CS 682 Speech Processing

Home/CS 682 Speech Processing
CS 682 Speech Processing 2017-07-19T13:51:41+00:00

About the course:

You will master machine learning and signal processing skills.  We will apply this to recognizing speech and speaker identity, but many of the skills that you will acquire are useful in many contexts such as finance, bioinformatics, control systems, etc.

Upon successful completion of this class, students should be able to:

  • Understand and implement feature extraction for human speech
  • Have an understanding of human speech production and perception.
  • Understand the importance of language constituencies and how they can be modeled.
  • Learn and be able to implement time-independent and time-dependent machine learning algorithms.
  • Be able to write a scientific paper.
  • Be well-equipped to understand readings in the speech technologies literature.

The prerequisites for this course are: Computer Science 310, Mathematics 254, and Statistics 551A.  As most CS students will not have taken Statistics 551A, this will be waived for any student who is willing to spend a bit of time learning the statistics, the basics of which will be covered in class.

Textbooks  Since the introduction of deep learning into speech processing by Dahl et al. (2010) and Deng et al. (2010) the field has changed rapidly and deep learning is now the dominant method used in speech processing applications.  As textbooks on deep learning are just starting to come out, we will be using a deep learning book supplemented with readings on speech.

Required:

  • Goodfellow, I., Bengio, Y., and Courville, A. (2016). Deep learning (The MIT Press, Cambridge, Massachusetts), pp. xxii, 775 pages.  Availble in print at bookstore or freely available online.

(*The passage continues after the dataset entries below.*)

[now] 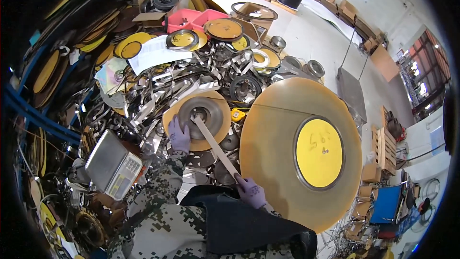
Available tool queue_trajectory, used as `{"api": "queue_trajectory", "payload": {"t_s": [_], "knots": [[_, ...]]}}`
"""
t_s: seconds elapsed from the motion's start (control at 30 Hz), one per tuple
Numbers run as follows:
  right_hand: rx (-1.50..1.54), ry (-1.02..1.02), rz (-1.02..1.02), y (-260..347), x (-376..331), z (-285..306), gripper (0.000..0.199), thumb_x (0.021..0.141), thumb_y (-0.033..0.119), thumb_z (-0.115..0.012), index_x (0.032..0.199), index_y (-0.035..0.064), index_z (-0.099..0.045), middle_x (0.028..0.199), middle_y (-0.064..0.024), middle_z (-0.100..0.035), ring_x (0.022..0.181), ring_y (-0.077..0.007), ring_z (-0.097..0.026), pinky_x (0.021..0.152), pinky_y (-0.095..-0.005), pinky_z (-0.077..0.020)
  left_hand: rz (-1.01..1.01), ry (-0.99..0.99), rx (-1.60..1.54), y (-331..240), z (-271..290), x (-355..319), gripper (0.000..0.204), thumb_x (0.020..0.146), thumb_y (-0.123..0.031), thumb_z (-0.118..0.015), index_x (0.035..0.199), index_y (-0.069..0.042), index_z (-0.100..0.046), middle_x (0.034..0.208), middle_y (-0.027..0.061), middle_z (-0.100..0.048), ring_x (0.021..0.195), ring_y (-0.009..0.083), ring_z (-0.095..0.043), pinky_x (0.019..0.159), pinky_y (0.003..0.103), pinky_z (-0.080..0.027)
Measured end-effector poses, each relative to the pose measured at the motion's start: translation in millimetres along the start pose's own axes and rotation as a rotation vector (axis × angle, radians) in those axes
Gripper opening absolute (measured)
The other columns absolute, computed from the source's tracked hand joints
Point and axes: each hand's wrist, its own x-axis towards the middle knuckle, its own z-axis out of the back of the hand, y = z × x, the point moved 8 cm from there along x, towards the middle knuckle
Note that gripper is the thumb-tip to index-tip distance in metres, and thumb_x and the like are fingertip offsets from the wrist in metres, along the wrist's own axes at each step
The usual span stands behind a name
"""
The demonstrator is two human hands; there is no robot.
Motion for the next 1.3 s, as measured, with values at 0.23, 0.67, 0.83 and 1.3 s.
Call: {"api": "queue_trajectory", "payload": {"t_s": [0.23,0.67,0.83,1.3], "knots": [[-0.05,0.111,-0.034,10.0,14.2,-16.9,0.044,0.092,0.031,-0.052,0.136,0.0277,-0.045,0.096,-0.0181,-0.057,0.076,-0.0397,-0.063,0.065,-0.0496,-0.0519,-0.023,0.005,0.063,-4.0,3.3,-0.1,0.057,0.087,-0.023,-0.057,0.136,0.002,-0.039,0.138,0.0202,-0.044,0.125,0.0389,-0.04,0.11,0.047,-0.027],[-0.061,0.169,-0.107,9.8,10.5,-17.1,0.047,0.092,0.034,-0.054,0.137,0.0319,-0.045,0.097,-0.017,-0.059,0.084,-0.0368,-0.063,0.072,-0.0478,-0.0516,-0.033,0.01,0.041,-12.0,5.3,-0.1,0.055,0.088,-0.023,-0.057,0.135,-0.001,-0.041,0.135,0.0195,-0.046,0.123,0.0381,-0.043,0.109,0.048,-0.028],[-0.033,0.157,-0.121,9.4,9.1,-18.0,0.047,0.091,0.033,-0.055,0.137,0.0314,-0.046,0.095,-0.0168,-0.061,0.084,-0.0365,-0.063,0.072,-0.0474,-0.0516,-0.056,-0.012,0.054,-12.0,6.3,-0.5,0.054,0.087,-0.022,-0.057,0.135,-0.001,-0.041,0.134,0.0201,-0.047,0.122,0.0389,-0.043,0.108,0.048,-0.03],[0.035,0.099,-0.088,1.5,8.2,-25.6,0.049,0.089,0.035,-0.056,0.137,0.0333,-0.046,0.091,-0.0186,-0.062,0.084,-0.0375,-0.064,0.073,-0.0478,-0.0517,-0.042,-0.036,0.039,-5.8,4.6,0.5,0.049,0.089,-0.024,-0.058,0.13,-0.001,-0.045,0.132,0.0194,-0.049,0.12,0.0405,-0.044,0.106,0.048,-0.033]]}}
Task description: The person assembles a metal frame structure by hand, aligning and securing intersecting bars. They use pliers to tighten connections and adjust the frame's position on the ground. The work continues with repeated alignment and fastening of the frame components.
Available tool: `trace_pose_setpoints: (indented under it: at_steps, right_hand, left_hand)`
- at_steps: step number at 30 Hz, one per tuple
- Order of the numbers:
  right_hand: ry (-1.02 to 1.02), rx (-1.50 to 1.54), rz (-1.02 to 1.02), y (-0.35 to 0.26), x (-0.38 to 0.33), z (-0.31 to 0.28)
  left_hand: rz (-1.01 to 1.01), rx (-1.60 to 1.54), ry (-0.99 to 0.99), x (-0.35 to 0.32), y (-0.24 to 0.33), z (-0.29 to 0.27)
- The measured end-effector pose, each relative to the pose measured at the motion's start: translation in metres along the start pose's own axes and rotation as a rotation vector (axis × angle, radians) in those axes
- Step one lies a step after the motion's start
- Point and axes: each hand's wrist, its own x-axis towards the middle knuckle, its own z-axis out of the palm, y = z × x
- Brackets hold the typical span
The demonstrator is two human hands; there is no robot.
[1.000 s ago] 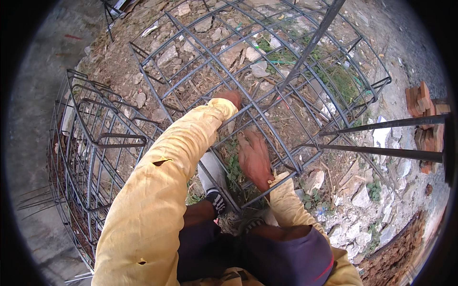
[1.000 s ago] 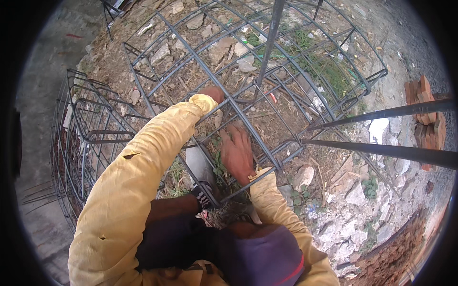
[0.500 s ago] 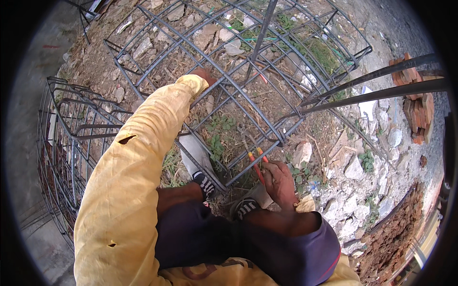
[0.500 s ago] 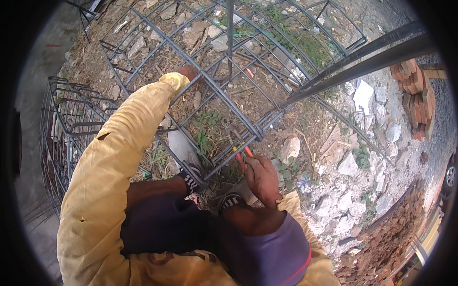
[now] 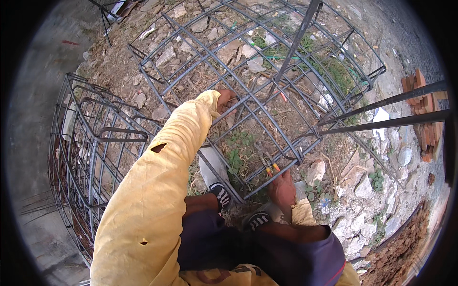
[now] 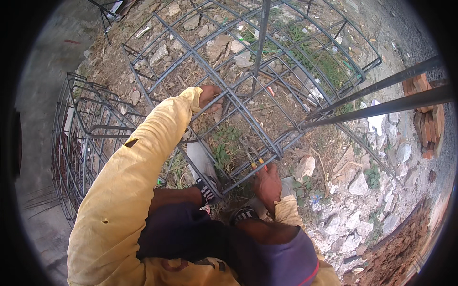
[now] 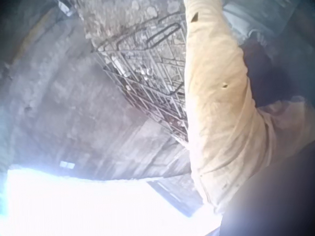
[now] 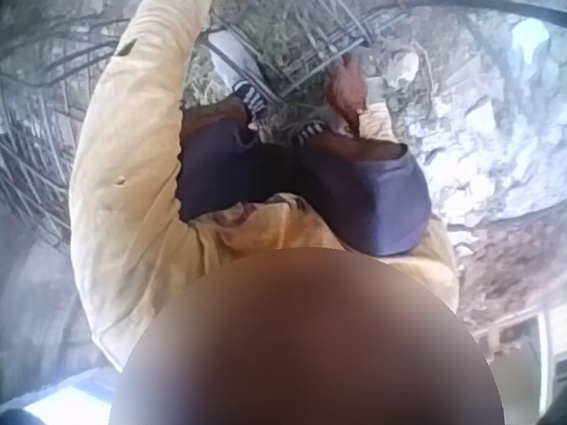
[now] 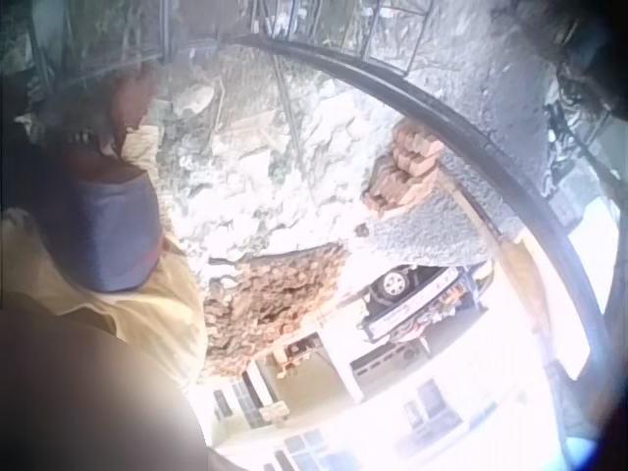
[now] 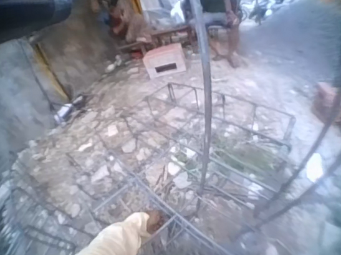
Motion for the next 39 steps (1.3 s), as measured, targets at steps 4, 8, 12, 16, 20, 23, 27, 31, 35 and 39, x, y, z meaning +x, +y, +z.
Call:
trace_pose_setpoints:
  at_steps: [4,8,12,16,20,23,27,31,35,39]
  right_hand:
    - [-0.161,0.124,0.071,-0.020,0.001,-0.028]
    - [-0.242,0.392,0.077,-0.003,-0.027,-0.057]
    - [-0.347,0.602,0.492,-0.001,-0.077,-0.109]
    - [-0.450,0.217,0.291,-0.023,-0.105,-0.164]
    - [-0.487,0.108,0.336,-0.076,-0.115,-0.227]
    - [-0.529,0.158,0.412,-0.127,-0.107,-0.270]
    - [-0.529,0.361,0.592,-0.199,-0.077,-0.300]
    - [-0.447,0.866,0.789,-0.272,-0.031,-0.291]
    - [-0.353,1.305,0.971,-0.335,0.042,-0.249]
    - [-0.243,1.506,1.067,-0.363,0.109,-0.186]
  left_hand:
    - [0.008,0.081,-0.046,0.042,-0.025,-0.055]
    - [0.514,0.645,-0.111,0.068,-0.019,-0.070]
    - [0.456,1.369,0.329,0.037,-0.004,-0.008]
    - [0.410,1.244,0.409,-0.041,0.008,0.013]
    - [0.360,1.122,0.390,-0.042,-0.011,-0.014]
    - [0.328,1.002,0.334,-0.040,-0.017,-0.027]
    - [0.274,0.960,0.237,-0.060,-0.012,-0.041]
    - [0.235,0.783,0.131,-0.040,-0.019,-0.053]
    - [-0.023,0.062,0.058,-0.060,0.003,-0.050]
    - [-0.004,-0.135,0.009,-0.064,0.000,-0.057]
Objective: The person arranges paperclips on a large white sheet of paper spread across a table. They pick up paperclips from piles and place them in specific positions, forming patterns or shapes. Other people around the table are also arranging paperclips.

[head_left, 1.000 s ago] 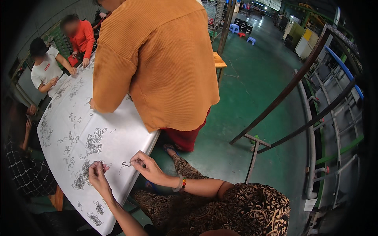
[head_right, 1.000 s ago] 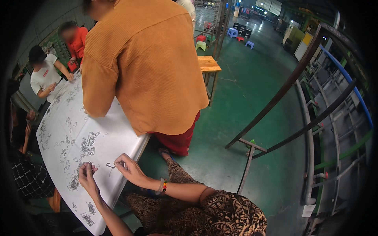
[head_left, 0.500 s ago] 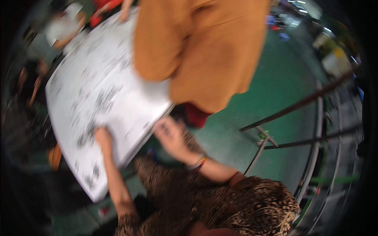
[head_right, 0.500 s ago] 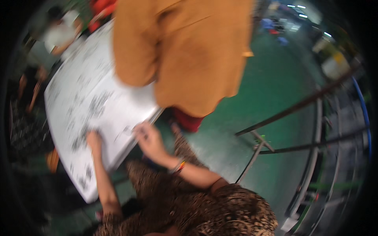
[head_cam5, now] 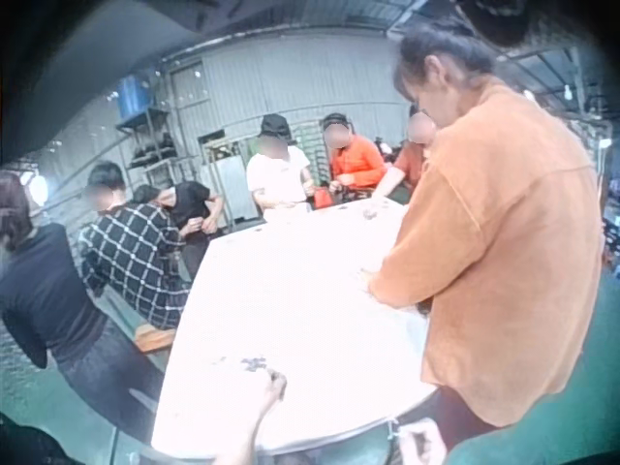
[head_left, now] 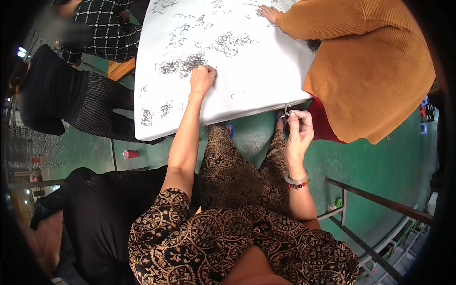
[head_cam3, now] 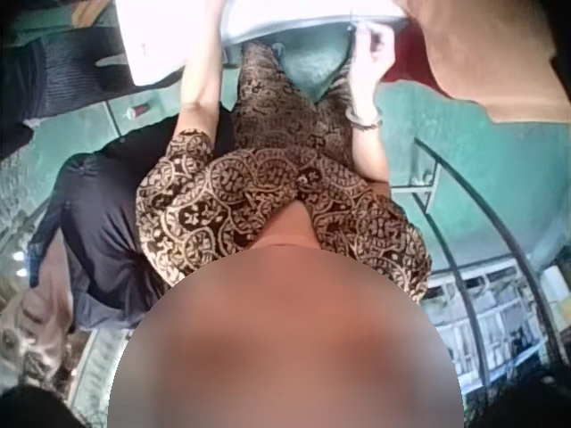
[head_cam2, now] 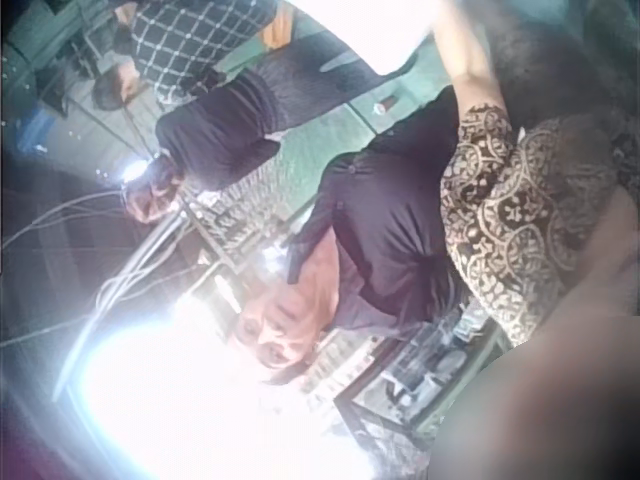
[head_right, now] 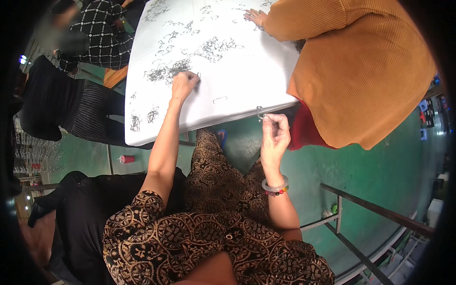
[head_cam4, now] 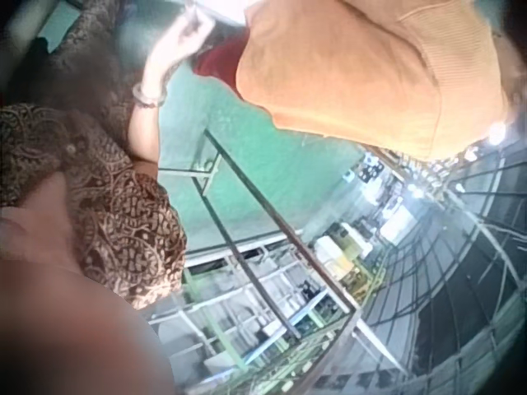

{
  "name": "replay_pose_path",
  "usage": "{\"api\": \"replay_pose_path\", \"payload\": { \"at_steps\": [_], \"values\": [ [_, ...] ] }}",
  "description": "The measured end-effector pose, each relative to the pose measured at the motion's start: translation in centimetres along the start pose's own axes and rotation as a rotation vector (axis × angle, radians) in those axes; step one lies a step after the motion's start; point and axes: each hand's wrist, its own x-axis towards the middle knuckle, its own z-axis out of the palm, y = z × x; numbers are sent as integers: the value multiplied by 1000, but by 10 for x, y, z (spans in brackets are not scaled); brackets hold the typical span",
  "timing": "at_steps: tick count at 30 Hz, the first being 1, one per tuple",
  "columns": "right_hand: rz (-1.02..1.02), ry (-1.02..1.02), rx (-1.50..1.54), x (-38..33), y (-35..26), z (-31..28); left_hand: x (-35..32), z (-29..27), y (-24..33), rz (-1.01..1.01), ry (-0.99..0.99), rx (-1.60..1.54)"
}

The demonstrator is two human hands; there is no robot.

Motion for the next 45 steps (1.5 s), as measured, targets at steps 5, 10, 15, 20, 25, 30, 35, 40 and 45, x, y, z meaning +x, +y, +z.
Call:
{"api": "replay_pose_path", "payload": {
  "at_steps": [5, 10, 15, 20, 25, 30, 35, 40, 45],
  "values": [
    [54, -32, 62, -1, 4, 0, -28, -37, 57, -49, -344, -614],
    [93, -28, 38, -3, 6, 2, -123, -43, 126, 238, -460, -1082],
    [18, -26, 10, -7, 4, 10, -150, -30, 150, 168, -335, -1076],
    [-140, -79, -152, -10, 3, 14, -152, -23, 153, 149, -263, -1250],
    [-41, -41, -138, 24, 11, 6, -149, -31, 143, 205, -255, -1156],
    [-134, -441, -492, 123, 63, 44, -150, -36, 135, 157, -306, -1082],
    [-419, -683, -666, 190, 129, 132, -151, -31, 125, 132, -251, -1090],
    [-408, -725, -858, 212, 158, 163, -149, -32, 114, 147, -233, -1019],
    [-213, -674, -744, 201, 152, 136, -151, -34, 108, 114, -240, -1046]
  ]
}}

Programming exercises will be implemented using Python 3.5 and Tensorflow.  While we will briefly introduce Python in class, we will not be devoting much time to how to program in Python as computer science graduate students (and advanced undergraduates) should be able to pick up new languages fairly easily.  Optional books to help you with this are freely available from SDSU Library through Safari Technical Books:

  • Martelli, A., Ravenscroft, A., and Holden, S. (2017). Python in a Nutshell, 3rd Edition (O’Reilly Media, Inc, Sebastapol, CA) or
  • Reitz, K. (2016). The Hitchhiker’s Guide to Python: Best Practices for Development (O’Reilly Media, Sebastopol)

In addition, the python.org’s tutorial is also quite good.